Among the canonicalization problems that can harm a website's rankings
is when Google or one of the other search engines begins to index your pages with HTTPS,
the secure protocol, instead of the normal HTTP. This can happen when Google discovers a link
to your site that includes the HTTPS prefix in the URL, whether that link resides on your own
site or was posted by someone else - either accidentally or maliciously. When this happens, it can lead to Duplicate Content
issues because Google will usually see identical content on your site with both versions
of the URL. This article discusses the causes and the cure.

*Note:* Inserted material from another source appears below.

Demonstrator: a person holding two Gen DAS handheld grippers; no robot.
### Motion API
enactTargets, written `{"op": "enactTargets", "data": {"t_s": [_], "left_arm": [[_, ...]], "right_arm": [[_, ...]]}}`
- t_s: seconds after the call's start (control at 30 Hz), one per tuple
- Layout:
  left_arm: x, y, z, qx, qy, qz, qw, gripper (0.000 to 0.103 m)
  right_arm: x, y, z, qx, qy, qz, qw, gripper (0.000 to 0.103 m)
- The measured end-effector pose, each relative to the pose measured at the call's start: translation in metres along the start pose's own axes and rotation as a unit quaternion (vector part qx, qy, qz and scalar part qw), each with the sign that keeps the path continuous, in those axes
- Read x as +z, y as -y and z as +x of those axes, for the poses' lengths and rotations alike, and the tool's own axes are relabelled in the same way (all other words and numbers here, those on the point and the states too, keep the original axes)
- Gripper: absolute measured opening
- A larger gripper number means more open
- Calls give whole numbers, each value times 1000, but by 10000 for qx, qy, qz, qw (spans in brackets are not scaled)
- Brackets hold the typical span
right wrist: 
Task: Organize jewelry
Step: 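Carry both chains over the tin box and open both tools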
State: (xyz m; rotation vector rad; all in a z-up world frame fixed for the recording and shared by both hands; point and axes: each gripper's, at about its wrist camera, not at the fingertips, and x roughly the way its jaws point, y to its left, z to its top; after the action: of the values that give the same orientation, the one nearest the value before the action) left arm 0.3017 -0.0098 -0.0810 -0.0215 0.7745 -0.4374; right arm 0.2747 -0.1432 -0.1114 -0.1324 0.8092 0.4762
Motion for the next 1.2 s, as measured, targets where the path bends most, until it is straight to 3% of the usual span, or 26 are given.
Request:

This problem begins when Google encounters a link to your site using HTTPS. This most often occurs on e-commerce sites, but any site that deals with private user information may well protect portions of their site with the SSL (Secure Sockets Layer) service employed via HTTPS. Ordinarily, a webmaster will block the search engines from accessing these protected areas through an instruction in the site's robots.txt file. But if you don't use robots.txt, or if the instruction is poorly crafted, the gates are open for search engines to crawl those pages as they would any other.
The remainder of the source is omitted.